A survey conducted by Research Co. found that British Columbians who responded are finding creative ways to deal with the high cost of fuel. 

For example, the survey found that more than half of B.C. residents polled say they've bought gas even when their tank wasn't nearly empty if they spotted prices that were suddenly lower. 

Results also showed that two-in-five drivers polled in the province say they've avoided filling up their entire tank when prices were suddenly inflated. That number was even higher in the Fraser Valley, where nearly half of drivers chose to not fill up their tank because of escalating prices. 

About 18 per cent of British Columbian drivers polled said they've even hopped over the border just to get cheaper gas for their vehicle. 
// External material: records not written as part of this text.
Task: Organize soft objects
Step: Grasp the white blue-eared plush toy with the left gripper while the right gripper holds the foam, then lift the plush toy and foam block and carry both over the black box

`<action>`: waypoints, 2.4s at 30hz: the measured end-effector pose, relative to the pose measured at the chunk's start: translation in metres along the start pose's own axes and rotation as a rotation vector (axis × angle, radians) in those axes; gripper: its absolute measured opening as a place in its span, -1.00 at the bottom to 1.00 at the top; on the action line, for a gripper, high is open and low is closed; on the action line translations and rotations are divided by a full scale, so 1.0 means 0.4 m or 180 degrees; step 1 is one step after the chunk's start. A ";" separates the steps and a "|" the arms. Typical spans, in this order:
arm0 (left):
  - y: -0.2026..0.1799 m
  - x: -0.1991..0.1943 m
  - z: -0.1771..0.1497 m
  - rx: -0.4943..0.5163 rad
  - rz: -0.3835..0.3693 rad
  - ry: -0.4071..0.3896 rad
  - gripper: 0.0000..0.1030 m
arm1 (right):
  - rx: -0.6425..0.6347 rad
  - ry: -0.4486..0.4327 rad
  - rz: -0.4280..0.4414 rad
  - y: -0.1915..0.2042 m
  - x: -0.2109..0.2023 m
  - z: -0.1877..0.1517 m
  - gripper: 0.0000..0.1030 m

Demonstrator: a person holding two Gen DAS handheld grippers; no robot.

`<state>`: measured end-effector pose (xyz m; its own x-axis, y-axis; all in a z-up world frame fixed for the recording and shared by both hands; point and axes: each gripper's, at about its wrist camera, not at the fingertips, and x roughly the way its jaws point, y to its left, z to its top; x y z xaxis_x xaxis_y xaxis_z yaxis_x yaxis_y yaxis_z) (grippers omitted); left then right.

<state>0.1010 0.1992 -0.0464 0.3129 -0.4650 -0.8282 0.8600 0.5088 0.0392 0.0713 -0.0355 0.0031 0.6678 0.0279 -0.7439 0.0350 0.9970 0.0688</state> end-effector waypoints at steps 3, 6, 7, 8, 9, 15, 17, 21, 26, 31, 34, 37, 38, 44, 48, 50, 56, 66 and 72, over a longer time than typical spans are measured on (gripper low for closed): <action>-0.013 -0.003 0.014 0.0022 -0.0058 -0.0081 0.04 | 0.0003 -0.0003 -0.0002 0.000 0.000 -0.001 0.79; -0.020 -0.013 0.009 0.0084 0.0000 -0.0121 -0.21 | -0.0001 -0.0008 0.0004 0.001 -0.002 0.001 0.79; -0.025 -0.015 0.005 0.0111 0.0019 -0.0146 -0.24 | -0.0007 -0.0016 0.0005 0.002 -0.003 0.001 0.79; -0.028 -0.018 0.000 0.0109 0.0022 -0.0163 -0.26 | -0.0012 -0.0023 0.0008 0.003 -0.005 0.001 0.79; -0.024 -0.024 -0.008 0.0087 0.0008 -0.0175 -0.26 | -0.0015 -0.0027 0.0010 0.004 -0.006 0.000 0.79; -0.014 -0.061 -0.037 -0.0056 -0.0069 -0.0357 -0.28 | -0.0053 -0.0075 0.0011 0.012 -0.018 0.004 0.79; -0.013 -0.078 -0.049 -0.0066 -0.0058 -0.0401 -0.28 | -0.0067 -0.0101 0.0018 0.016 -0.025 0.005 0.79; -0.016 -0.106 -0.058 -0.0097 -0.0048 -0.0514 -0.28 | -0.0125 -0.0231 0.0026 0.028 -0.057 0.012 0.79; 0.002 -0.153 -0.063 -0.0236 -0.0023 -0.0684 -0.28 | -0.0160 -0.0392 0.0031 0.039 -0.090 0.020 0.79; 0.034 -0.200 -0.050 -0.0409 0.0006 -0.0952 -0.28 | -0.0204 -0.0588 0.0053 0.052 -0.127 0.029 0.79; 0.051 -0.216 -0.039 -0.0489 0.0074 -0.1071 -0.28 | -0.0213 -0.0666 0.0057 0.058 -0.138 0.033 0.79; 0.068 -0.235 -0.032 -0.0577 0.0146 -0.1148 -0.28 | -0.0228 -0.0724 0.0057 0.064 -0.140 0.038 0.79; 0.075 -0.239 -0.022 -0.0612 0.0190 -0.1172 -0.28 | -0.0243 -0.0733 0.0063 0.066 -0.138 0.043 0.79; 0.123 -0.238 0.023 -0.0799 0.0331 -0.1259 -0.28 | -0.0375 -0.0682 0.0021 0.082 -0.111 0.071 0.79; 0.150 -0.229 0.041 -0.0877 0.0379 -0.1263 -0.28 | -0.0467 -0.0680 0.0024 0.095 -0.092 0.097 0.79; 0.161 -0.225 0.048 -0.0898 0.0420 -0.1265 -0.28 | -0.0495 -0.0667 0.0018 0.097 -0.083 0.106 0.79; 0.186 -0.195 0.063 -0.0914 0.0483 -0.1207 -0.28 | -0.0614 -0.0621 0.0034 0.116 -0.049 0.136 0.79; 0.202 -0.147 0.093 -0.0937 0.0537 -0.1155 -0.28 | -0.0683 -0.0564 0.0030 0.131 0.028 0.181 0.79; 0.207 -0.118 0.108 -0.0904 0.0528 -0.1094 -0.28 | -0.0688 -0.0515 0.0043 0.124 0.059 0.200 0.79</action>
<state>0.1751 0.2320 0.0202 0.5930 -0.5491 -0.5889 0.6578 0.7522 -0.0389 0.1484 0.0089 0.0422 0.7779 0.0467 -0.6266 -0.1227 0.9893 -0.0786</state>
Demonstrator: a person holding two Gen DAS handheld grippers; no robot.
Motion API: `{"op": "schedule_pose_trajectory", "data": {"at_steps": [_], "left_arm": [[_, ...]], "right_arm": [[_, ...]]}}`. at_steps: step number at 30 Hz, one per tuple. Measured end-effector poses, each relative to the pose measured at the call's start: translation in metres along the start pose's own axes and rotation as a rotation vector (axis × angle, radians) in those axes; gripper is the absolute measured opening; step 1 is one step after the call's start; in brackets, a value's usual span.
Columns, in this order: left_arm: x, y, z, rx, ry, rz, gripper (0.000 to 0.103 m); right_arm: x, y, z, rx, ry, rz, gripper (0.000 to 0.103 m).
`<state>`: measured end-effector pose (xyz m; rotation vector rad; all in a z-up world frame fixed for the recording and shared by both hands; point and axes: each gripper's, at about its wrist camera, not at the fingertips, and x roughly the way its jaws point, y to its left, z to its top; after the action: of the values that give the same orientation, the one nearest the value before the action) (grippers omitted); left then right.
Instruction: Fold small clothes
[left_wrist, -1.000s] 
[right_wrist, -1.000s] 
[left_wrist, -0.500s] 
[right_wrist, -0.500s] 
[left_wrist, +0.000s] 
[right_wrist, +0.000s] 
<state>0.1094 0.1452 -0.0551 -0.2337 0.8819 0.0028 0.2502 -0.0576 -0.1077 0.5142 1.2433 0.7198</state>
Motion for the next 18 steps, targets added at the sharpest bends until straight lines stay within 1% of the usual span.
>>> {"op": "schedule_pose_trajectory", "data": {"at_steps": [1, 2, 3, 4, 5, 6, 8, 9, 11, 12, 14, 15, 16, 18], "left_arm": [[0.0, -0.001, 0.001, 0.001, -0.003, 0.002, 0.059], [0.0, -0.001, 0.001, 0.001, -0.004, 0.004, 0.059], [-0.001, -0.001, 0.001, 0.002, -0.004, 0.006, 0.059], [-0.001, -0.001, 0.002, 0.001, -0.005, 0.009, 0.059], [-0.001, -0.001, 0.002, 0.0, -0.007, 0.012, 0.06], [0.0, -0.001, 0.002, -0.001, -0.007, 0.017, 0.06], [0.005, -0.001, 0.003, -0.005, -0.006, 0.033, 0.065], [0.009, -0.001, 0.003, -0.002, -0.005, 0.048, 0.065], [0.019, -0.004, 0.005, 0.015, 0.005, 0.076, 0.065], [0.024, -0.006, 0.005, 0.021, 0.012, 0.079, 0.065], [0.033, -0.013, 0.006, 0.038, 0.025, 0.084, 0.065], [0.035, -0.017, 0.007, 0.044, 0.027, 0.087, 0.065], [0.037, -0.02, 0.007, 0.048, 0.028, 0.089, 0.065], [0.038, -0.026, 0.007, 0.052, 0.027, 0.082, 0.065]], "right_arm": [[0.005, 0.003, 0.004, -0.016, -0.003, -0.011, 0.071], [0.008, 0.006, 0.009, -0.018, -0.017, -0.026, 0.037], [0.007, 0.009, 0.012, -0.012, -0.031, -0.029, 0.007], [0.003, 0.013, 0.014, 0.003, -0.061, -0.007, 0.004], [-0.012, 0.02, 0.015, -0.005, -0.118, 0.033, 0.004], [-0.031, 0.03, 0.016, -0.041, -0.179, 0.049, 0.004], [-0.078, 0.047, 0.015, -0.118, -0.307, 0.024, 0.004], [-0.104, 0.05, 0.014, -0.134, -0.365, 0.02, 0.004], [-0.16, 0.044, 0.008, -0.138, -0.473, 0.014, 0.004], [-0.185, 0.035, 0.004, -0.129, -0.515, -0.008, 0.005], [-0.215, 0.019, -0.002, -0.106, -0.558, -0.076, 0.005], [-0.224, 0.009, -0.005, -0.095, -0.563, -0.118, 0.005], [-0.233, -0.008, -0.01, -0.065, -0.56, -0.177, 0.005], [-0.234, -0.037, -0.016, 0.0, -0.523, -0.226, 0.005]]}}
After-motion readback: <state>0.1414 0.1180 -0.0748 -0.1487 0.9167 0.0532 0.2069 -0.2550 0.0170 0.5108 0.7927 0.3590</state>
"Two-in-five drivers who reside in the Fraser Valley (40 per cent) say they have visited the United States only to get gas in the past year," said Mario Canseco, president of Research Co., in a news release.

"They have been joined by one-in-five (21 per cent) drivers in Metro Vancouver."

Last summer, the B.C. government asked the independent utilities commission to examine fuel prices in the province as those in Metro Vancouver were consistently the highest in Canada, reaching $1.70 per litre and above.

The commission found substantial price increases in B.C.'s gas market, including a cost of about 13 cents per litre charged to drivers that the industry was unable to explain.

Legislation was introduced last month to force oil companies to reveal how they set gas prices and on Nov. 27, lawmakers passed the Fuel Price Transparency Act.

Research Co. found that more than four-in-five British Columbians polled support this legislation, including 90 per cent of residents aged 55 and over.

Results from the survey were gathered from an online study conducted between Nov. 27 and Nov. 29 among 800 adults in B.C. The margin of error—which measures sample variability—is plus or minus 3.5 percentage points, 19 times out of 20.